Answer with one number only, the count of lines in the material below that hold "tray".

>>>>>

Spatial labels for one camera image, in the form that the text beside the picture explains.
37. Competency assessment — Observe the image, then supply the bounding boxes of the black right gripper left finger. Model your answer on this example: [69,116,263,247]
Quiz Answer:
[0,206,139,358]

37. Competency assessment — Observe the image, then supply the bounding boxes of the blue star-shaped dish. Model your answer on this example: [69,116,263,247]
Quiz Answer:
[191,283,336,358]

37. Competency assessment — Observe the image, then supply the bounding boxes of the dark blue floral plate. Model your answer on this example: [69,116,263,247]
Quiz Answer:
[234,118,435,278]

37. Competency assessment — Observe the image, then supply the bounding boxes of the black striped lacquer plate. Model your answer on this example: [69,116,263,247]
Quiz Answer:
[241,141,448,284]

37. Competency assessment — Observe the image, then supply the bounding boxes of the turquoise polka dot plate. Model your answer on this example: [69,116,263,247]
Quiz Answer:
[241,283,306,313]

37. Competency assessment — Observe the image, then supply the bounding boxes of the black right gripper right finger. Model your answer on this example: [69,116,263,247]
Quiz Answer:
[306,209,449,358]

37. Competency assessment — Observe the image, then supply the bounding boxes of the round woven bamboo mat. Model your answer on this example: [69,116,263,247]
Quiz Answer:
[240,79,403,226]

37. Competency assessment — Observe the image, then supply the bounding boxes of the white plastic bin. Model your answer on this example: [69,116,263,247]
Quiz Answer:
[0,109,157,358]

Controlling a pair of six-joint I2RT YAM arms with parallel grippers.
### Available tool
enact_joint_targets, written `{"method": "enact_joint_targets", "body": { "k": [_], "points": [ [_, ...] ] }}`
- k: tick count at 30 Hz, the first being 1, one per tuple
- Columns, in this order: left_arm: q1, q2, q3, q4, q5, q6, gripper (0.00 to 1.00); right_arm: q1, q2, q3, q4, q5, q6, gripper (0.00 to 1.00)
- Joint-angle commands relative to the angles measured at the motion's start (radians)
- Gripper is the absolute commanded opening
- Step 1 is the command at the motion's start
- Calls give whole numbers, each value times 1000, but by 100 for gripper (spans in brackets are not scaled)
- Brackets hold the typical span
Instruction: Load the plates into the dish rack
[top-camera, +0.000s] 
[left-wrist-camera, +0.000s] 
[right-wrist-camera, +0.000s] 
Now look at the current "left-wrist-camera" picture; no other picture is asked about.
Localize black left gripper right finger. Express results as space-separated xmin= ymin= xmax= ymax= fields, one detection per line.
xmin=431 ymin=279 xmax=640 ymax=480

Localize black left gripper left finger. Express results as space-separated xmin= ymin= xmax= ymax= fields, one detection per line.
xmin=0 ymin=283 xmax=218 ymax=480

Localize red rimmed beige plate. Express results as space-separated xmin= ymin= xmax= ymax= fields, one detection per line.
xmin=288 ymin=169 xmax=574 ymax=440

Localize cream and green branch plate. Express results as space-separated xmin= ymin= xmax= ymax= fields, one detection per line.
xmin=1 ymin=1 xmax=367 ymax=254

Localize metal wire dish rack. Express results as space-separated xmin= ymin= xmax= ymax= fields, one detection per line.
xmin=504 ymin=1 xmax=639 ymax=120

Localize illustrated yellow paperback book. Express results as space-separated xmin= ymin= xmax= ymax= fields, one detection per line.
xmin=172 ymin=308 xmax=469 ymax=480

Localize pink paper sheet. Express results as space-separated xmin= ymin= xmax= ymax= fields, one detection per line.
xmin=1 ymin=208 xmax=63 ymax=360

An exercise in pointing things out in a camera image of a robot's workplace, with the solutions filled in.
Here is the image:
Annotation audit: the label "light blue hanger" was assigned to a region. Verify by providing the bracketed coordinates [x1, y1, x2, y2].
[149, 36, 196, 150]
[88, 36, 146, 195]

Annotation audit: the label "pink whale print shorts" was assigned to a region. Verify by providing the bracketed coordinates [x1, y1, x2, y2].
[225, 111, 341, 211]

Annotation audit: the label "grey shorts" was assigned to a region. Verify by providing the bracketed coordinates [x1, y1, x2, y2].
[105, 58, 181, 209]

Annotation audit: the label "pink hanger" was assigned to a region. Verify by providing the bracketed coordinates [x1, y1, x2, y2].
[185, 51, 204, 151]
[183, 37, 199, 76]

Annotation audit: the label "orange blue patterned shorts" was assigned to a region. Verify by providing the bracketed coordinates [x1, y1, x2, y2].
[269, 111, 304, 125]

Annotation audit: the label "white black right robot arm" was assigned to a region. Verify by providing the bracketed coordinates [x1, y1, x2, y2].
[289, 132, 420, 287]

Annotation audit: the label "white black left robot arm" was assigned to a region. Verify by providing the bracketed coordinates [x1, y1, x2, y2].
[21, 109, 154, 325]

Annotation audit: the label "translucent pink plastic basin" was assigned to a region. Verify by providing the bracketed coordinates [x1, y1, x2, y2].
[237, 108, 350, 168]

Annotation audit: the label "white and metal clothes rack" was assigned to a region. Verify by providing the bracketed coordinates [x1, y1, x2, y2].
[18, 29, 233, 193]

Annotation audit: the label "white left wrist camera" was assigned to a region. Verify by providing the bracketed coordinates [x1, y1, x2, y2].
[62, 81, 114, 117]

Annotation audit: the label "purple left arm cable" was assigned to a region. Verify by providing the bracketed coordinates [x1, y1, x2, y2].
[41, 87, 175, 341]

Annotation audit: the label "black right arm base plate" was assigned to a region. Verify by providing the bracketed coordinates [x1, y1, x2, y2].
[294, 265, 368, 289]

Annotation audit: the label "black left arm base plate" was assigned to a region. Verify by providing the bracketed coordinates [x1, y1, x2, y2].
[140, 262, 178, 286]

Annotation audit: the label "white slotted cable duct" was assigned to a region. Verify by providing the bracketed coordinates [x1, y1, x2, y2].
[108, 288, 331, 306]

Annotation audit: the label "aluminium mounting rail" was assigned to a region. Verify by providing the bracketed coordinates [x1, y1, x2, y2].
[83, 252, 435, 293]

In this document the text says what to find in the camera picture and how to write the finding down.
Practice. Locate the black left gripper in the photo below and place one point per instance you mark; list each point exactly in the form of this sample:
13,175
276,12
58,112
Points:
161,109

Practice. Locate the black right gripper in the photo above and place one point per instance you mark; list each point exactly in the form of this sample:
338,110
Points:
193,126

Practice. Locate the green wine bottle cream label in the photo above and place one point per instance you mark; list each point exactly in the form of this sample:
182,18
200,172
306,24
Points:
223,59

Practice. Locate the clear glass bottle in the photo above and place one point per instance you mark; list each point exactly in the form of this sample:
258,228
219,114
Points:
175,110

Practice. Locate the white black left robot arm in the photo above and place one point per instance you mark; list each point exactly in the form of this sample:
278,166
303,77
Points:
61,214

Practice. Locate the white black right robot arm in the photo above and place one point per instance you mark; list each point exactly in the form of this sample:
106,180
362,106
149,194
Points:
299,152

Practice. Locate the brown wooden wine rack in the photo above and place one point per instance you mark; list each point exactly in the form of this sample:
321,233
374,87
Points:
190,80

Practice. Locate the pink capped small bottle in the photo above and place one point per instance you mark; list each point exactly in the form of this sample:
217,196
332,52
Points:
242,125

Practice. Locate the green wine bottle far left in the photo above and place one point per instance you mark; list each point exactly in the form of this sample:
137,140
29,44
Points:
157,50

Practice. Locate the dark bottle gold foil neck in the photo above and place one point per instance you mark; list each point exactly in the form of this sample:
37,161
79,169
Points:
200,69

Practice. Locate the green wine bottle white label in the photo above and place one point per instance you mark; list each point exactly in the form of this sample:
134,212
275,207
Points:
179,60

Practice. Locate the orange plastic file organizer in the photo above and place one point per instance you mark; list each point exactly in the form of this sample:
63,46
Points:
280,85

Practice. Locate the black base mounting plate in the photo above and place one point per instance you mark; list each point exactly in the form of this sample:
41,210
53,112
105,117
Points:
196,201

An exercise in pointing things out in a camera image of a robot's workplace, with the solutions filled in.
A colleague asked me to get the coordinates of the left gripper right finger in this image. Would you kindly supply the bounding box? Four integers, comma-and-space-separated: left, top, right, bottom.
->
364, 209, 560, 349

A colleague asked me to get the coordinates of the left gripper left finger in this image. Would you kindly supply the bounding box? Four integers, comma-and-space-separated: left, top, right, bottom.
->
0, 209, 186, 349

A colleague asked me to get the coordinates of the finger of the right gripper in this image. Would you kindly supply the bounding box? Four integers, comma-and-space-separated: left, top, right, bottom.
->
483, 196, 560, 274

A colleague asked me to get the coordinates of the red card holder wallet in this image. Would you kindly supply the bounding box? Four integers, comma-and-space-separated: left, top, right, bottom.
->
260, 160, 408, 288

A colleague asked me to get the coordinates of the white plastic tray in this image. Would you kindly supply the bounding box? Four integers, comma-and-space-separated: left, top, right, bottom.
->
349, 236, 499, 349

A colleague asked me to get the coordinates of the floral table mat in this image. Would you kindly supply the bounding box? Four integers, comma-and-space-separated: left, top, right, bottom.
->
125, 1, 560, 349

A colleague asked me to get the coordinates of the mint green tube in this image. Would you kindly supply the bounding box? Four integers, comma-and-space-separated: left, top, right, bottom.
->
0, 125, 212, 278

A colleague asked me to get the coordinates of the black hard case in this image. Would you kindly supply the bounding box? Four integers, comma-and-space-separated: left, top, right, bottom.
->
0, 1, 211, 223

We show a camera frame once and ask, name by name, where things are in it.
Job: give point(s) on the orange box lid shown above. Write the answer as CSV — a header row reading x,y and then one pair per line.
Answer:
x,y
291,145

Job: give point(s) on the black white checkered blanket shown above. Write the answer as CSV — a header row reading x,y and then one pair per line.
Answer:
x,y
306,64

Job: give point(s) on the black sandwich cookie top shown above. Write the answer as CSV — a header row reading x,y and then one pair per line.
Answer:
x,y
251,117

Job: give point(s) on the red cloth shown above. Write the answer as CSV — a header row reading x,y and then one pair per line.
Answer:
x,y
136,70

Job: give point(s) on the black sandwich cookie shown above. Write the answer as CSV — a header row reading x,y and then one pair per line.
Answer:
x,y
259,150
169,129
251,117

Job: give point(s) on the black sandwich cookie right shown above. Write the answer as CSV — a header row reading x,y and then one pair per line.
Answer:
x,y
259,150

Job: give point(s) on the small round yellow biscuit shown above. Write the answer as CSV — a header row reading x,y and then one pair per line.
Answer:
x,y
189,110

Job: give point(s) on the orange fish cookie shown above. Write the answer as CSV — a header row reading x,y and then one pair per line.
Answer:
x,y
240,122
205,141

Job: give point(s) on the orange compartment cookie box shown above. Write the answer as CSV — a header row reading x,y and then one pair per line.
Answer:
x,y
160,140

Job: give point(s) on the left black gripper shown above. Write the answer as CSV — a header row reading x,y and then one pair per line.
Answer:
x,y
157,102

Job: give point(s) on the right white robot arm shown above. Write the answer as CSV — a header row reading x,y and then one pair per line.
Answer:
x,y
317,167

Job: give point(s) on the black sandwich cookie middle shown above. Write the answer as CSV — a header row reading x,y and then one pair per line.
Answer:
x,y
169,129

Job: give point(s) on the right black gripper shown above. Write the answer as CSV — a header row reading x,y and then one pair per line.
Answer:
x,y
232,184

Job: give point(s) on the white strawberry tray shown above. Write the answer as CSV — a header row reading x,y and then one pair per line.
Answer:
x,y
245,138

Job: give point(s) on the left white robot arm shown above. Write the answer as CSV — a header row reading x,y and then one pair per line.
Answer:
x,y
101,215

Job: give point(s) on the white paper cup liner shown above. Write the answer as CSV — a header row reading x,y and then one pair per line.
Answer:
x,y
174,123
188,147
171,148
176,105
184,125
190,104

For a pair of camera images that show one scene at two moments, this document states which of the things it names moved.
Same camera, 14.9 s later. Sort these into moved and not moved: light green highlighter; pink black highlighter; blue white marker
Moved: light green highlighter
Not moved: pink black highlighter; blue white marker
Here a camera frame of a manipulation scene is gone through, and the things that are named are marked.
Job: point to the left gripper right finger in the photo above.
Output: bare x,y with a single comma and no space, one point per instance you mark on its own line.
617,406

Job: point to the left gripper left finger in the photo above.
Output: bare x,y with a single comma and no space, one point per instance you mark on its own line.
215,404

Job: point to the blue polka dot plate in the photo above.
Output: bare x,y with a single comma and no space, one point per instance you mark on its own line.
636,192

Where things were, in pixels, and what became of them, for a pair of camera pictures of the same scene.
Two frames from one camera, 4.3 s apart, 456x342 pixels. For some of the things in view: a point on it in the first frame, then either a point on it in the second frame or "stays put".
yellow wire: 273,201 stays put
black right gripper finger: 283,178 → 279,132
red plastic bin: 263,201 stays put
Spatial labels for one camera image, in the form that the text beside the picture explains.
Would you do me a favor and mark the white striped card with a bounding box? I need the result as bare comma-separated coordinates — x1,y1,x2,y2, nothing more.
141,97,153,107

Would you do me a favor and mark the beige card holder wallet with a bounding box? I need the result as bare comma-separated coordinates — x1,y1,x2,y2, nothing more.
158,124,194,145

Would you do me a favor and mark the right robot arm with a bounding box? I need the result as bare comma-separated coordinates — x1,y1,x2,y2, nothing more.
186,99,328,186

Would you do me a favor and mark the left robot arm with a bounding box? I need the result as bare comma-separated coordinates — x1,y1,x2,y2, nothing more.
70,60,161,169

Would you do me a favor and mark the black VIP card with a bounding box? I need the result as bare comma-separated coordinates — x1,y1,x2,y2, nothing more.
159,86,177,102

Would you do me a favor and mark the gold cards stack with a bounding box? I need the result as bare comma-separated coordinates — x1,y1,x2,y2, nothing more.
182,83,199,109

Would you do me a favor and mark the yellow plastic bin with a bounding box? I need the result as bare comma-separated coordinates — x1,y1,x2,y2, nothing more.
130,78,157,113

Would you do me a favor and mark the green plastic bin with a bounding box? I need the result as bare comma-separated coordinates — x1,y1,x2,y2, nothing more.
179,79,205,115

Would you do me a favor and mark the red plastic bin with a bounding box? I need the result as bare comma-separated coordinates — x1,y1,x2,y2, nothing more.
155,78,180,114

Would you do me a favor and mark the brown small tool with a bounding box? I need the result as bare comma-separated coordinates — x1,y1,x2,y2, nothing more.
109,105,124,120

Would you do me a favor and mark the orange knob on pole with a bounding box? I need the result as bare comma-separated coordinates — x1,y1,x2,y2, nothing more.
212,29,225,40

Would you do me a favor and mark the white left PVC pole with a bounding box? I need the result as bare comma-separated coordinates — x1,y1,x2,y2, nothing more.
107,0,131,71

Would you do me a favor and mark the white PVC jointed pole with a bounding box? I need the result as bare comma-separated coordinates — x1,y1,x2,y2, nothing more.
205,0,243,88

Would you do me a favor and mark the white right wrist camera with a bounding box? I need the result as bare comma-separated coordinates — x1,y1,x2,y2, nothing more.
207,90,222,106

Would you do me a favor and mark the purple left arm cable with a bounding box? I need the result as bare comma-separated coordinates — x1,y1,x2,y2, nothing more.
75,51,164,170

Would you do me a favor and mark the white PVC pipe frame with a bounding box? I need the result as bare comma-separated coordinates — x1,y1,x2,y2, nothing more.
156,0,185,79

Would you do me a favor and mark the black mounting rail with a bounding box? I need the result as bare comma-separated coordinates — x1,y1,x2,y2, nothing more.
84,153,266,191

<<<<<

Final answer>
2